The “Smokers Rights Movement” was solely funded by Max Kosenko, the CEO of Ritchy Group, which is one of the biggest e-liquid manufacturers in Europe. The group however is independent, with no association to any vape or tobacco company, and aims to steer clear from any donations that are affiliated to the tobacco industry.

Like many tobacco harm reduction groups across the globe, the movement is concerned about the upcoming WHO FCTC COP9, being held this November. Despite evidence to the contrary, the WHO has recently announced that no discussions related to safer nicotine alternative products will be taking place at this year’s COP9, a statement believed to be aimed at misleading tobacco harm reduction entities.

In line with counter events organized by other health entities, the Smokers Rights Movement has organized a protest:

“November 7, 2021 Geneva. Protest against W.H.O. devastating approach to Tobacco Control. E-cigs, snus or pouch consumers – all are ex-smokers who don’t want to die. Another 1.3 billion smokers are lied to or deprived of proven options to protect their health.

It’s important to go there and say that ignoring Tobacco Harm Reduction is not acceptable anymore. The policies that kill 20 thousands people every day must be fixed now. Smokers Rights Movement organizes an event with #BlackBodyBag costumes and large scale online streaming.

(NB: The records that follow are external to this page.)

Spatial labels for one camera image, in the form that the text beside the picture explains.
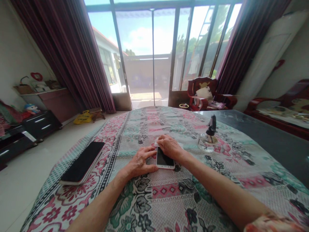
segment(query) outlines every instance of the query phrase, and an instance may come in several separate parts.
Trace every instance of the smartphone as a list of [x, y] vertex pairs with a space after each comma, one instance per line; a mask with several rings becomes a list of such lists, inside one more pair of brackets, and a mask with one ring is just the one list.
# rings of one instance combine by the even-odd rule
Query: smartphone
[[175, 169], [175, 161], [166, 156], [160, 147], [157, 147], [157, 166], [160, 169]]
[[91, 142], [60, 178], [62, 185], [80, 185], [85, 182], [103, 149], [103, 142]]

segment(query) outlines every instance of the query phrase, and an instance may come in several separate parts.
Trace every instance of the hand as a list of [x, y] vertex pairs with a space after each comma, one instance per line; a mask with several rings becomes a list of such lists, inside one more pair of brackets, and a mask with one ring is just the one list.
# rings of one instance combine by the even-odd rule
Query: hand
[[188, 152], [182, 149], [175, 139], [169, 135], [161, 135], [157, 143], [165, 155], [182, 164], [183, 157]]
[[132, 160], [123, 168], [128, 180], [133, 177], [141, 176], [149, 172], [159, 170], [156, 165], [147, 165], [146, 159], [155, 155], [157, 152], [152, 146], [140, 148]]

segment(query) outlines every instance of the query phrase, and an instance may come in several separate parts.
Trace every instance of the heart-shaped ornament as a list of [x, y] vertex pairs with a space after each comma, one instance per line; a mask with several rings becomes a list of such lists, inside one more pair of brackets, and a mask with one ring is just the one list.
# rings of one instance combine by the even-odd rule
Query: heart-shaped ornament
[[30, 73], [30, 75], [31, 75], [32, 78], [35, 79], [36, 81], [42, 81], [42, 80], [43, 80], [42, 74], [40, 74], [40, 73], [38, 73], [38, 72]]

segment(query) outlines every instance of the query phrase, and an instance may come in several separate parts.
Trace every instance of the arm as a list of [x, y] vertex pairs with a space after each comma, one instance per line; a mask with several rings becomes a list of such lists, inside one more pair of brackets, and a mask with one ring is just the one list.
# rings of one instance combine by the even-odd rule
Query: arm
[[271, 212], [250, 193], [183, 150], [170, 136], [161, 135], [157, 143], [164, 154], [178, 161], [198, 179], [241, 231], [248, 223]]
[[139, 149], [132, 160], [118, 172], [112, 182], [74, 220], [67, 232], [104, 231], [109, 214], [126, 183], [135, 176], [158, 170], [155, 165], [146, 165], [146, 159], [156, 154], [154, 149], [151, 146]]

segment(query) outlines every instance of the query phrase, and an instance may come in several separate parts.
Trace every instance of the yellow plastic bag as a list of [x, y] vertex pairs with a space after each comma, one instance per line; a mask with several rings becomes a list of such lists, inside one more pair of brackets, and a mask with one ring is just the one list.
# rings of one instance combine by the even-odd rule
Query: yellow plastic bag
[[80, 114], [74, 120], [74, 124], [82, 124], [82, 123], [91, 122], [91, 119], [92, 119], [92, 114], [90, 114], [89, 111], [83, 111], [83, 114]]

It happens at the place and time where the COP9 is going to happen.

Let’s come to that Sunday event and make a change. There are organized buses from Lyon, Bern, Zürich and Milan.”

A counter conference

Similarly, the Coalition of Asia Pacific Tobacco Harm Reduction Advocates (CAPHRA) has organized a major round-the-clock global broadcasting event to take place during the length of the convention, with the aim of scrutinizing the COP9. “Dubbed ‘sCOPe’, or ‘streaming Consumers On Point everywhere’, the five-day livestream will be simulcast via YouTube and Facebook. Presenters and panellists will challenge and scrutinise COP9 – including who’s influencing and funding its efforts to demonise vaping, and why,” announced a recent press release.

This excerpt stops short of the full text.